> **To do**
Only the count is expected: the number of lines below that contain "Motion".

::: Data in this exercise

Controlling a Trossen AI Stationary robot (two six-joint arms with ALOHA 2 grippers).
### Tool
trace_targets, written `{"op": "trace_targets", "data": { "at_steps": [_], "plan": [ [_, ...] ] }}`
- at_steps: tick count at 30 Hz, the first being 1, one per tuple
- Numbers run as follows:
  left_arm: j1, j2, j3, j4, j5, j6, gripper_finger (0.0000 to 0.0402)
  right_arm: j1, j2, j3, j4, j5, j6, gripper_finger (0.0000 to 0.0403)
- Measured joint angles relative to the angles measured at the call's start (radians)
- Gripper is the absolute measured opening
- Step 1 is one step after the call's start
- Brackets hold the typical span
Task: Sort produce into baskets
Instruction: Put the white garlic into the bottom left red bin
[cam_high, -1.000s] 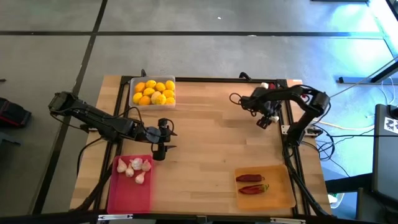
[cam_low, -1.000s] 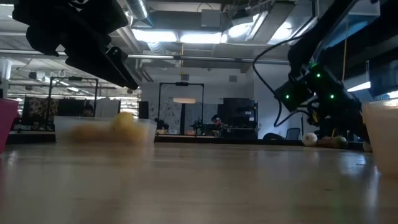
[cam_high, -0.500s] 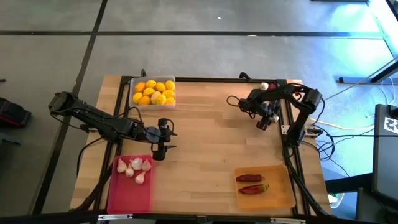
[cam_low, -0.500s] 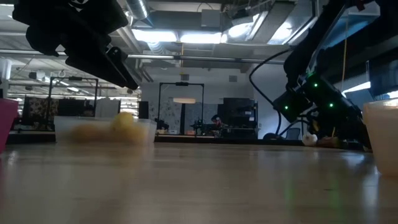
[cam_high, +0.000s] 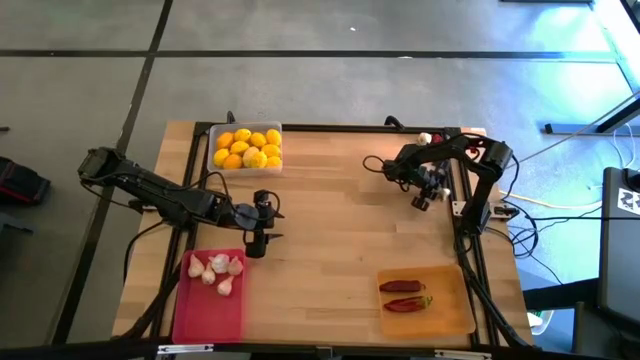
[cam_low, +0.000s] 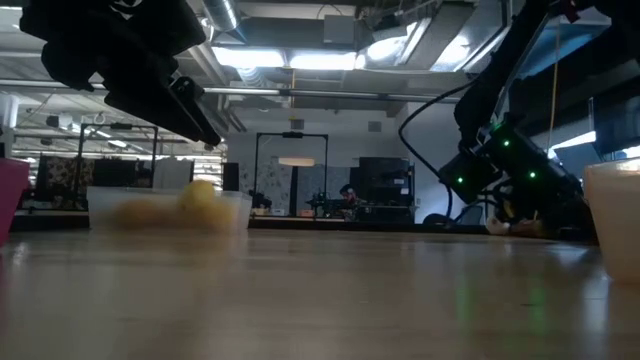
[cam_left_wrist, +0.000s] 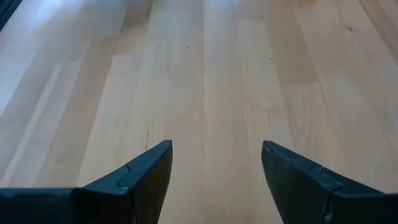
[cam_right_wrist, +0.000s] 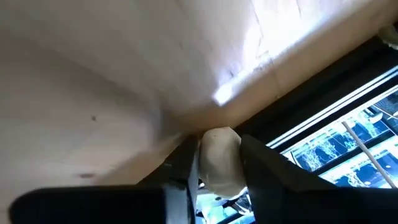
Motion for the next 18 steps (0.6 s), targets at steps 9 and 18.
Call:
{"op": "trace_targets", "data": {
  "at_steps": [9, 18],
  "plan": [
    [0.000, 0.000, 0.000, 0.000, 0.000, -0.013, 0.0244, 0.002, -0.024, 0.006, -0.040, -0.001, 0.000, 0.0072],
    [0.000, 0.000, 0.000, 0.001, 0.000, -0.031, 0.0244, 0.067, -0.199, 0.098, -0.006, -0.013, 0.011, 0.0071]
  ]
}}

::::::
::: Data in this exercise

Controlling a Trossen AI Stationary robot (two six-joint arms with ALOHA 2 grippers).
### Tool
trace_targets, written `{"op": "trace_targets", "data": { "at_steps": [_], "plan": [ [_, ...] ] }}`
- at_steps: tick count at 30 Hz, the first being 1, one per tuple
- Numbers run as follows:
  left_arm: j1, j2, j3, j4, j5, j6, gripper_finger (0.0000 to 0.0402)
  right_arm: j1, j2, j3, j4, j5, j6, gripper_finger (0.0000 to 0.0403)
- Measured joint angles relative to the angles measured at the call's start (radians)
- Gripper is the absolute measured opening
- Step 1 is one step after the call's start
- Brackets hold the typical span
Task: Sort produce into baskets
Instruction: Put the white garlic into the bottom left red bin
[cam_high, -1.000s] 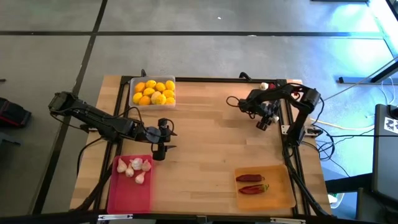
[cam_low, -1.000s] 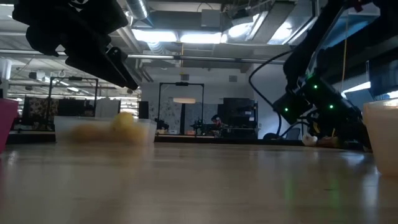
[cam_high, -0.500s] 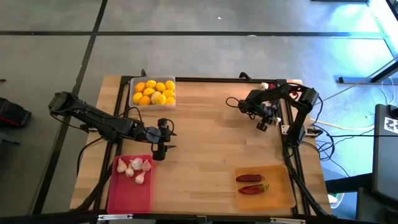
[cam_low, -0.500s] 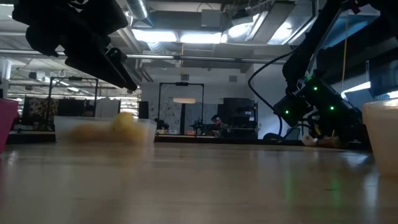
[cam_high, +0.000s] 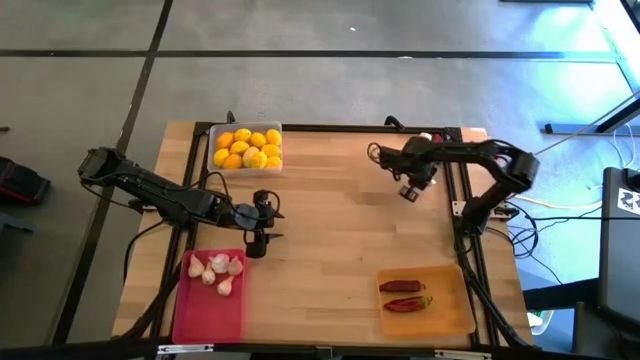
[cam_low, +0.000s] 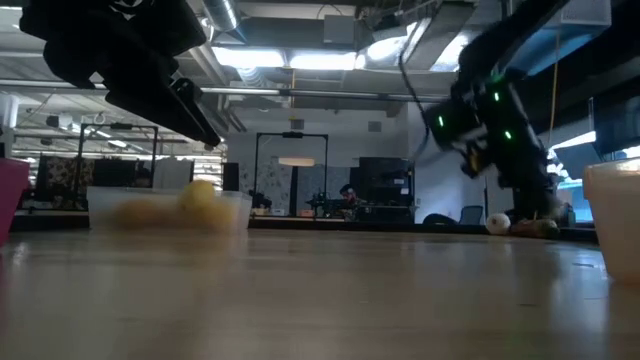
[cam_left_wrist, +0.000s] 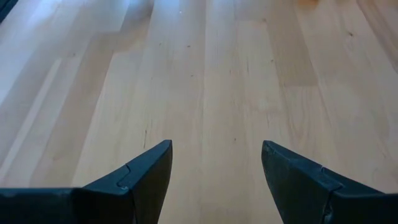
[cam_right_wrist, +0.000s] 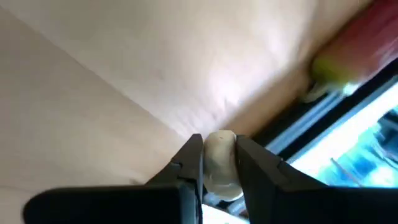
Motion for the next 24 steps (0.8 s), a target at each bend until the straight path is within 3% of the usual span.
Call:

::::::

> **Answer section**
2